Em 2004, numa das mais deselegantes declarações da carreira, José Mourinho anuncia a saída do FC Porto no flash-interview da conquista da Liga dos Campeões. A forma surpreendeu, mas a mensagem já era esperada.

Tanto que, pouco depois, o Dragão novinho em folha despede-se de Deco, Ricardo Carvalho e Paulo Ferreira. Novamente sem grande surpresa e alarido. Encaixa sensivelmente 70 milhões. Feitas as contas, perdeu treinador, viu sair referências mas encaixou dinheiro. Muito dinheiro.

Sobreviveu a um trágico ano de rescaldo e voltou a ganhar, internamente e na Europa, sempre com base no modelo nascido naquele verão: comprar, afinar, vender.

Tornou-se uma máquina de faturar. Dinheiro, mas também títulos. Desde aquela noite em Gelsenkirchen venceu sete campeonatos em nove. Uns mais facilmente, outros menos. Uns a jogar melhor, outros com menor fulgor.

Fruto de uma forma peculiar de ver futebol e de uma exigência, muitas vezes, exacerbada, o domínio portista nem sempre trouxe a paz que seria expectável. Basta, para isso, lembrar que, desde José Mourinho, não houve um único treinador consensual a liderar a nau portista.

É certo que Villas-Boas o foi, mas apenas enquanto estava na sua cadeira de sonho. A forma inesperada como deixou o clube foi traumática. E o estado de graça esvaiu-se.

Antes e depois, nunca houve consenso.

Co Adriaanse venceu campeonato e Taça de Portugal no mesmo ano. Criou Pepe, fez explodir Quaresma, lançou Helton, inventou Paulo Assunção. Saiu por ser aquilo que o FC Porto lhe pediu: exigente e rígido.

Jesualdo Ferreira venceu três campeonatos em quatro e passou sempre a fase de grupos da Champions. Afinou Bosingwa, descobriu Fernando, transfigurou Bruno Alves, potenciou o melhor Lisandro de sempre e deu escola a Hulk e Falcao. Não chegou.

Vítor Pereira perdeu um jogo em dois campeonatos, jogando praticamente todo o primeiro sem ponta-de-lança. Pelo meio mostrou Mangala, poliu James e ajudou Alex Sandro a fazer com que hoje ninguém se lembre de Álvaro Pereira. Também foi de menos.

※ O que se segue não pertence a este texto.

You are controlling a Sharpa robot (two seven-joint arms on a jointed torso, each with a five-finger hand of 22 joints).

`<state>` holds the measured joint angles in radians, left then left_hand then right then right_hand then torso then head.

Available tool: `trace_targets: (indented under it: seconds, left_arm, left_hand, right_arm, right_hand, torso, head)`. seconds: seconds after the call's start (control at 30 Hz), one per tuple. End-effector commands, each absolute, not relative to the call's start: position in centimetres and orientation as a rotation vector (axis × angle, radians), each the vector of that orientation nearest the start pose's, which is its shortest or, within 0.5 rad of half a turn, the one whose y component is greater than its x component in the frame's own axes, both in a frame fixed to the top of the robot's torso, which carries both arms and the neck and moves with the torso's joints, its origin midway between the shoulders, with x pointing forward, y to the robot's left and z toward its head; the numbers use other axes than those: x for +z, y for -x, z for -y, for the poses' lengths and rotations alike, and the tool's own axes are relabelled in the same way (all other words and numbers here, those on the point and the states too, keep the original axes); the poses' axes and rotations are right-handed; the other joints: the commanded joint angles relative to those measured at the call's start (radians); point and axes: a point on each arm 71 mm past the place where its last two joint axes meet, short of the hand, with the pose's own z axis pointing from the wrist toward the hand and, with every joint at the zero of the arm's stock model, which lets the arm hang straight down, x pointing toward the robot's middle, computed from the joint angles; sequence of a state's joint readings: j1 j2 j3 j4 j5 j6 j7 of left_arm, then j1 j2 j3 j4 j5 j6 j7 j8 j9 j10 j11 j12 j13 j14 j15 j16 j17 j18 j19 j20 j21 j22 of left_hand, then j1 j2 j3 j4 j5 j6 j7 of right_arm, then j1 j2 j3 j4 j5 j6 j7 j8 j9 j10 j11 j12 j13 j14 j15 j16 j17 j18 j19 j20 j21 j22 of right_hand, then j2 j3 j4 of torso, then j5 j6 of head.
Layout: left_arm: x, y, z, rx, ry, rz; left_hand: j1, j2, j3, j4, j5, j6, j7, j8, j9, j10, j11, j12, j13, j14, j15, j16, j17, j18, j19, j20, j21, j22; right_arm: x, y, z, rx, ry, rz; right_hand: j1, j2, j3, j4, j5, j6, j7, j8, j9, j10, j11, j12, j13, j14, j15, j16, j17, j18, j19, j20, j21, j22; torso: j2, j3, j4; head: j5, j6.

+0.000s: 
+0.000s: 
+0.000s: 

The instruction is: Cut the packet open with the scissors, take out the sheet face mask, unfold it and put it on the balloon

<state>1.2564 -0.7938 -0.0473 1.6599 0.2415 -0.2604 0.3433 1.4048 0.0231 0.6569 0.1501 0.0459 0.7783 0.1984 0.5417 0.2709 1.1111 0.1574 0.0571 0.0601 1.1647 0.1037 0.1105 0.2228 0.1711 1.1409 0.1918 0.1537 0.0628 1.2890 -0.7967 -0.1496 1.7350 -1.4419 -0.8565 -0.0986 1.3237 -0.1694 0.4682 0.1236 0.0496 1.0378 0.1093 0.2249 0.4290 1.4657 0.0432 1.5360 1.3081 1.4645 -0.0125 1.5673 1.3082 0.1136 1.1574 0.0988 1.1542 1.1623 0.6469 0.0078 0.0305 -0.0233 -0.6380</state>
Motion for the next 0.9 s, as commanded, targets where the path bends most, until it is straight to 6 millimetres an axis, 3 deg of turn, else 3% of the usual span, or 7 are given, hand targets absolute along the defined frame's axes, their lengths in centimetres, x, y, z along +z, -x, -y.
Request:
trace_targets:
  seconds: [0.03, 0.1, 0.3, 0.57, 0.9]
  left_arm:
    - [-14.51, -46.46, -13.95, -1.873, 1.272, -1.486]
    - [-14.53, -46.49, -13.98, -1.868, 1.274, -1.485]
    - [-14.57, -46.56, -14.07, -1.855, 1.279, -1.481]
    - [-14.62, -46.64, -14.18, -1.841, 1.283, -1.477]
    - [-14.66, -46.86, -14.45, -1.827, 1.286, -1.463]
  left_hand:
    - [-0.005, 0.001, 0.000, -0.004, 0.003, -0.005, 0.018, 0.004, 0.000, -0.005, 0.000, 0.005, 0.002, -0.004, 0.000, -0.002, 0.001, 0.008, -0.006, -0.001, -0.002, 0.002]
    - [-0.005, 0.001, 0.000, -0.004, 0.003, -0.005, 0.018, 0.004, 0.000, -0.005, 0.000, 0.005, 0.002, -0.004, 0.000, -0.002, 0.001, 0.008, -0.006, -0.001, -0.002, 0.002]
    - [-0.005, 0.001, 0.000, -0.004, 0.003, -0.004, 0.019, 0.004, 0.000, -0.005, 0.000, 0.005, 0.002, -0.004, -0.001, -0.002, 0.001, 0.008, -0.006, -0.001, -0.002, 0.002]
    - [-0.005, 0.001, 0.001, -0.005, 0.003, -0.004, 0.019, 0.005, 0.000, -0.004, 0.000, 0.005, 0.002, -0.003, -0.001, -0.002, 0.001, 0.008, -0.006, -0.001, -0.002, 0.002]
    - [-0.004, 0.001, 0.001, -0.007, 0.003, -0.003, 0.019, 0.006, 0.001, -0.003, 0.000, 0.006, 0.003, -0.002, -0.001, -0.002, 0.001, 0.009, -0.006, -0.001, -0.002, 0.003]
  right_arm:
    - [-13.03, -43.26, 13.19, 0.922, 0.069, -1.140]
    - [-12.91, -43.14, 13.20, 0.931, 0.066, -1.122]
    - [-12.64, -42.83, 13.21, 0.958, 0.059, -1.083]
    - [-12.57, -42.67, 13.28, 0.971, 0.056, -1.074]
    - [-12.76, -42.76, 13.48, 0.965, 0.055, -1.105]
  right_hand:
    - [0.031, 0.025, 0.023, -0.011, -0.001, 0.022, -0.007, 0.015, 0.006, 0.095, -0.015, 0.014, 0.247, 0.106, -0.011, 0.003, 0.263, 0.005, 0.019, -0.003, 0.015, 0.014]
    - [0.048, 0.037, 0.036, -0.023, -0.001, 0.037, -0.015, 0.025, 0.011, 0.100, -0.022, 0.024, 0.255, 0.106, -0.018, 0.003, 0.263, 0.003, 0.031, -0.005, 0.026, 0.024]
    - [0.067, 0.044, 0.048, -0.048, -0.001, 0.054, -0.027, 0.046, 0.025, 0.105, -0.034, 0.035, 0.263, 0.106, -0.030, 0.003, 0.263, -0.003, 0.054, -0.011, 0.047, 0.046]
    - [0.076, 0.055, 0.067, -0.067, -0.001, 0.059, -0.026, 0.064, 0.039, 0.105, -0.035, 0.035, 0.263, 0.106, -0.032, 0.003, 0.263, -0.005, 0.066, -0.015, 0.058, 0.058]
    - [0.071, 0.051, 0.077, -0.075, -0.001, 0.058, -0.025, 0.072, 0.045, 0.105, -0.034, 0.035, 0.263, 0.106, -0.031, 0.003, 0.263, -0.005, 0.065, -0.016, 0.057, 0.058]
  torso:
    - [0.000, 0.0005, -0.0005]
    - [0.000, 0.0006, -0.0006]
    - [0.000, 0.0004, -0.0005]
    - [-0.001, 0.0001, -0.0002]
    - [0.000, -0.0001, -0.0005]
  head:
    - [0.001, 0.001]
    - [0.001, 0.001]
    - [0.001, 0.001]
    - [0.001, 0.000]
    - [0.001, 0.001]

Veio Paulo Fonseca e, meio ano depois, a sentença está dada: mesmo que ganhe, não agrada. Percebeu-se quando, após a primeira derrota na Liga, (quase) os mesmos jogadores que estiveram na festa de maio foram recebidos com tochas, insultos e petardos no Dragão. Uma pressão sem sentido e sem efeito. Alguém viu uma melhoria depois daquela noite de Coimbra?

Se a solução fosse trocar (outra vez) de treinador, a mesma estaria, acredito, tomada há muito. Se o FC Porto não o fez é porque sabe que o problema é outro. Há desejos distintos e só os adeptos querem títulos e ponto. Jogadores querem ganhar mais. Treinador quer manter o emprego. Direção quer lucro para que toda a pirâmide seja sustentável.

E se a estrutura ceder (é preciso lembrar que o FC Porto está em quatro frentes com hipóteses de vencer todas) a interrogação mais forte não estará sobre o treinador, o duplo-pivot ou na aposta neste ou naquele central. Estará num onze claramente abaixo dos últimos anos e no modelo criado a partir de 2004.

É, naturalmente, descabido anunciar a sua falência quando, ainda no último verão, 75 milhões entraram nos cofres portistas. Mas exigirá reflexão. O emblema é igual mas tem o mesmo significado quando os craques, que eram de uma vida, são só para uma ou duas épocas? Por muita paixão que haja, que sentido faz celebrar uma venda milionária com a consciência que a equipa ficará enfraquecida?

As estadias são cada vez mais curtas e já é impossível esconder que os jogadores chegam com a ideia que entraram numa ponte que há de desaguar em algum lado. Alguém se lembra, por exemplo, do período em que Jackson não falava em sair? Está em Portugal há ano e meio…

O FC Porto precisa, por isso, saber o que quer. E explicar. Porque com títulos sonham todos, mas só consolam os adeptos. Dez anos depois da saída de Mourinho, o FC Porto vive um novo desafio: pedir para suar a camisola já é de mais. É preciso primeiro convencer a vesti-la de corpo e alma.